▸ PROBLEM REQUIREMENTS: Of the lines below, count those containing the word "finger". Reply with the number alone.

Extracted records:
#####

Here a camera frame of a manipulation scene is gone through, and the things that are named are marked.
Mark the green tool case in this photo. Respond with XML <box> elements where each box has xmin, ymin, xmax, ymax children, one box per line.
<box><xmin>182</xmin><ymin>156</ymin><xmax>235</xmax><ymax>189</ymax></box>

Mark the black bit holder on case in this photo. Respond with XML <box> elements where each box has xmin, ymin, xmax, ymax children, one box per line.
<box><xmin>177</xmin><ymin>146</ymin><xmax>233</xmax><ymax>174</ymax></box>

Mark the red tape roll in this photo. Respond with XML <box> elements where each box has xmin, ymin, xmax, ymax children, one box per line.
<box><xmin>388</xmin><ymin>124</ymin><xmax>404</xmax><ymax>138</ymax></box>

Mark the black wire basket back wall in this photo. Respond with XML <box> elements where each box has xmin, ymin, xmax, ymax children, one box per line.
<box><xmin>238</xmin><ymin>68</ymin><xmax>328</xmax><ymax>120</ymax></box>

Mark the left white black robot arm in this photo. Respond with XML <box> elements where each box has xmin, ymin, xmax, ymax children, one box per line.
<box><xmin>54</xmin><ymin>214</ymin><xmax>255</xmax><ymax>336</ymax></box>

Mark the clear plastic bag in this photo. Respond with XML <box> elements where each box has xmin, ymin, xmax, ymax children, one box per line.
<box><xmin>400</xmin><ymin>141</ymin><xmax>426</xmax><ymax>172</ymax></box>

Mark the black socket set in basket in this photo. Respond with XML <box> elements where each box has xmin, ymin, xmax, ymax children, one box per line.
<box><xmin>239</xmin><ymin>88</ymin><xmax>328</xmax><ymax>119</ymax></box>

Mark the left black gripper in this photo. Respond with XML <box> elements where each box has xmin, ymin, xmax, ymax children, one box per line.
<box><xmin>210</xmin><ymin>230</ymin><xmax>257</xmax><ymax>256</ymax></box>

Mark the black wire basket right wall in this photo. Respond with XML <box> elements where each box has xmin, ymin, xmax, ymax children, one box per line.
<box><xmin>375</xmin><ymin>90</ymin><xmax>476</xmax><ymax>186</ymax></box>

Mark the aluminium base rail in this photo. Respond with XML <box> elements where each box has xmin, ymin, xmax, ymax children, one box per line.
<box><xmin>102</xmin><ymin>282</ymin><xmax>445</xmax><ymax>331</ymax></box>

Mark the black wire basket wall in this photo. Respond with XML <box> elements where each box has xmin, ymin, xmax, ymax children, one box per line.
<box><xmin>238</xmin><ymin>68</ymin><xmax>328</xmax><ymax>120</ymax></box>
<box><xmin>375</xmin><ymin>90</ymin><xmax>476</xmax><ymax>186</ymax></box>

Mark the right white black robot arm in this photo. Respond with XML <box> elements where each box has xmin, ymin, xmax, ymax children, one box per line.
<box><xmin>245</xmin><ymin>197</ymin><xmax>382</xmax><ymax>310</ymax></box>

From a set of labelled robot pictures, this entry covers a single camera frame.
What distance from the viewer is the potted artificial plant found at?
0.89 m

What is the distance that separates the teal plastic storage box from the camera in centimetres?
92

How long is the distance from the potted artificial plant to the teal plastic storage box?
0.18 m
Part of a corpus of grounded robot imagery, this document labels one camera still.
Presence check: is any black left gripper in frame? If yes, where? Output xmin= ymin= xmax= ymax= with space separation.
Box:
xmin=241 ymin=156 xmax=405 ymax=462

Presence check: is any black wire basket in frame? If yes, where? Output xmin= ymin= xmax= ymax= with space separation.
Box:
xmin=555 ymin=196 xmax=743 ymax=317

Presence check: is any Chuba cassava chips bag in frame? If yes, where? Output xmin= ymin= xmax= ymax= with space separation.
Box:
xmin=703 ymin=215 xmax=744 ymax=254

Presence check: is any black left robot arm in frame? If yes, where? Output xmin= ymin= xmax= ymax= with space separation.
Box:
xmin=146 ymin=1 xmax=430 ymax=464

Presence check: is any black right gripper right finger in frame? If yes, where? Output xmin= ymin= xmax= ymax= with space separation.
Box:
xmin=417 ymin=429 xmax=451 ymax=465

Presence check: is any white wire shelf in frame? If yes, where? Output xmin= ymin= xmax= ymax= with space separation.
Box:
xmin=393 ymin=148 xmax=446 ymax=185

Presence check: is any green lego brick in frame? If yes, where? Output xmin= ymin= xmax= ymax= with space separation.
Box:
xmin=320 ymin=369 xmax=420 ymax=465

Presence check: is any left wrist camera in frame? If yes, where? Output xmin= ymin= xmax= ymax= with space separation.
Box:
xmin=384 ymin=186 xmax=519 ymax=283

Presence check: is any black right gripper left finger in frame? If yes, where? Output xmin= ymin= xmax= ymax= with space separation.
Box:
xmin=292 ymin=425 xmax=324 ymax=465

#####

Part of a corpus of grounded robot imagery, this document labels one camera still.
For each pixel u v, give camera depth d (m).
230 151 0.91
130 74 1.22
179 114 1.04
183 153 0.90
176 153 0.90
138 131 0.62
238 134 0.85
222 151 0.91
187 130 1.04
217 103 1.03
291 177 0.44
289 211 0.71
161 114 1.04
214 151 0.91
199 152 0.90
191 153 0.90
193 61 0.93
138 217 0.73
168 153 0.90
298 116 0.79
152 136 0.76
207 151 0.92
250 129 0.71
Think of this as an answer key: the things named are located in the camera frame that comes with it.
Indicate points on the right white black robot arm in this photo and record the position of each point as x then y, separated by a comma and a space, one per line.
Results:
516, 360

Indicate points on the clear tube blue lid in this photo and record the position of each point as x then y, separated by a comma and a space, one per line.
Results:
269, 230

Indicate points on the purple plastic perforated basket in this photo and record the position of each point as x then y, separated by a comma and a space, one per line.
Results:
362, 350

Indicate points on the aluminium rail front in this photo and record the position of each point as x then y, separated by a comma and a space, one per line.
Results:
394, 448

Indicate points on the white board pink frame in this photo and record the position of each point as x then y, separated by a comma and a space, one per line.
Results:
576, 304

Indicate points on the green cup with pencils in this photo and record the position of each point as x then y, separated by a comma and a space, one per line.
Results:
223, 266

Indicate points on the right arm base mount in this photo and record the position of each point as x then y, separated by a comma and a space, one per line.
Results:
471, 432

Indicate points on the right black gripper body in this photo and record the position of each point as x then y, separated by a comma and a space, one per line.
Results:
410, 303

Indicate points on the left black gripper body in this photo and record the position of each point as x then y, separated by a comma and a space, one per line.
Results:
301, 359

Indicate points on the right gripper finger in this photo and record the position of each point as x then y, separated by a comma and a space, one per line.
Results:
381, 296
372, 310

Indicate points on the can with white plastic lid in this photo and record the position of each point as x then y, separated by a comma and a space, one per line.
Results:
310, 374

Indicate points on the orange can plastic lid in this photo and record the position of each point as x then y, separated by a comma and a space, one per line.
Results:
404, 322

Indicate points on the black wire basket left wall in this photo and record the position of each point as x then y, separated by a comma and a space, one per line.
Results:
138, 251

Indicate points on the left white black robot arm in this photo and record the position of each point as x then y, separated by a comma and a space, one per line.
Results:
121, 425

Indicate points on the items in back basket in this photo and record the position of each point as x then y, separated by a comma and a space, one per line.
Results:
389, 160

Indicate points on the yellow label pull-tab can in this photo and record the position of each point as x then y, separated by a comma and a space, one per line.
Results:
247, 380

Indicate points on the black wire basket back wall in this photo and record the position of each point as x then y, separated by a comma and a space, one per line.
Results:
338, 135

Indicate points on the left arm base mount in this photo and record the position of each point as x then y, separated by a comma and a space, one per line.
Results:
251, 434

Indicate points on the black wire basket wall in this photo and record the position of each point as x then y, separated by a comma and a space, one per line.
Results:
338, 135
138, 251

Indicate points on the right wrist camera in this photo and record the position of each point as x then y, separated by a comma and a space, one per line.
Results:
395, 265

#####

▸ TASK OUTPUT: 3